It was a shell shop. Here on the high street, just down the road from the
mall, the place sold seashells. There's a nursery rhyme about someone who sells
seashells; she does it at the beach. When I was a kid, and very much in the
habit of collecting and hoarding shells, even then I thought that this poor
woman was probably wasting her time down there on the sea-shore. Seashells are pretty, sure, and of course
everybody wants them, but the point is they're free. You can pick them straight
up off the beach, and looking for them is most of the fun. Well, ‘fun’ is too
strong a word - looking for shells is really just busywork.
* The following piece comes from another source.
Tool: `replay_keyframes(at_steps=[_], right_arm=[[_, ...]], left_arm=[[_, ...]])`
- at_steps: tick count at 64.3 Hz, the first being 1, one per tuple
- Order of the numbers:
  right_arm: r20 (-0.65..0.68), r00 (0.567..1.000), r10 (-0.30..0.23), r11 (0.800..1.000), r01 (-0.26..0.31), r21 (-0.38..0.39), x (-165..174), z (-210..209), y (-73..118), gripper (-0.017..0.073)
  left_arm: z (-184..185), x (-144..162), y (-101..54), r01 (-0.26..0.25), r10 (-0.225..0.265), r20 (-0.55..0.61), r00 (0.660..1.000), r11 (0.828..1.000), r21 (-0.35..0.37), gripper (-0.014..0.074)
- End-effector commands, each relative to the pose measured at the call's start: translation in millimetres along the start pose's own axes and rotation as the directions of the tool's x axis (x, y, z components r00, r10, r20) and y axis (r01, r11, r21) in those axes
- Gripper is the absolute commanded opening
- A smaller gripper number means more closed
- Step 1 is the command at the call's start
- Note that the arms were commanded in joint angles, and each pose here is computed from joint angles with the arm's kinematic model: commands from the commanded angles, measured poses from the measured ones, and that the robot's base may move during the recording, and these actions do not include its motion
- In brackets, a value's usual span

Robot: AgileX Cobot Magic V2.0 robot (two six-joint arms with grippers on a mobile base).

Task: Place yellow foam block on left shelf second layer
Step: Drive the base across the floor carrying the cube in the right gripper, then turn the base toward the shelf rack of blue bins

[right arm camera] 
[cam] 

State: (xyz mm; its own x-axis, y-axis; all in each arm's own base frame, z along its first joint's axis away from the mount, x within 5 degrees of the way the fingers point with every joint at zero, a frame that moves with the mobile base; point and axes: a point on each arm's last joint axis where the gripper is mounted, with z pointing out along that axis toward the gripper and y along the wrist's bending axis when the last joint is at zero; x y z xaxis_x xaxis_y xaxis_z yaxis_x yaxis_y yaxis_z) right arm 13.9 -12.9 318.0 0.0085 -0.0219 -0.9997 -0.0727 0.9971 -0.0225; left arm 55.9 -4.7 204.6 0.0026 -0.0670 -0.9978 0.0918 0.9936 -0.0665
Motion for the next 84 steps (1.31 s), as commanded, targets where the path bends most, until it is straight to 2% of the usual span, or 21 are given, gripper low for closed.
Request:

There’s not a lot
else to do at the beach, and finding more and better specimens than your sisters
is a way to give the whole hot sandy beach-going exercise a point. Once they're
home, dried off, no longer shiny, competing for attention with
brightly-coloured plastic and toys that actually do things, shells gather dust
and lose their appeal.
If I thought about it - and I did, being somewhat given to pointless
introspection, even at a young age - I assumed that the seashell lady was
probably operating out of some kind of barrow, wheeling her shells through
streets broad and narrow like Molly Mallone. Even if she wasn't shifting many
units, competing as she was with an entire beachful of freely-available
samples, I reassured myself with the thought that at least her overheads must
be low. And, I reasoned, she probably had a comfortable side-line in ice creams
or hotdogs on sticks. The notion that peddling seashells could be sufficiently
lucrative to sustain any more than an itinerant seaside stall never crossed my young
mind, yet here we were. Standing on the pavement, me a grown-up now but with a
no less impressionistic grasp of retail economics, faced with the fanciful
notion that a person could pay high-street rent on the back of a trade in manky
old crustaceans.
I’ve walked down this road fairly frequently, and it is maybe a testament
to my general obliviousness that I’d never noticed this particular shop before.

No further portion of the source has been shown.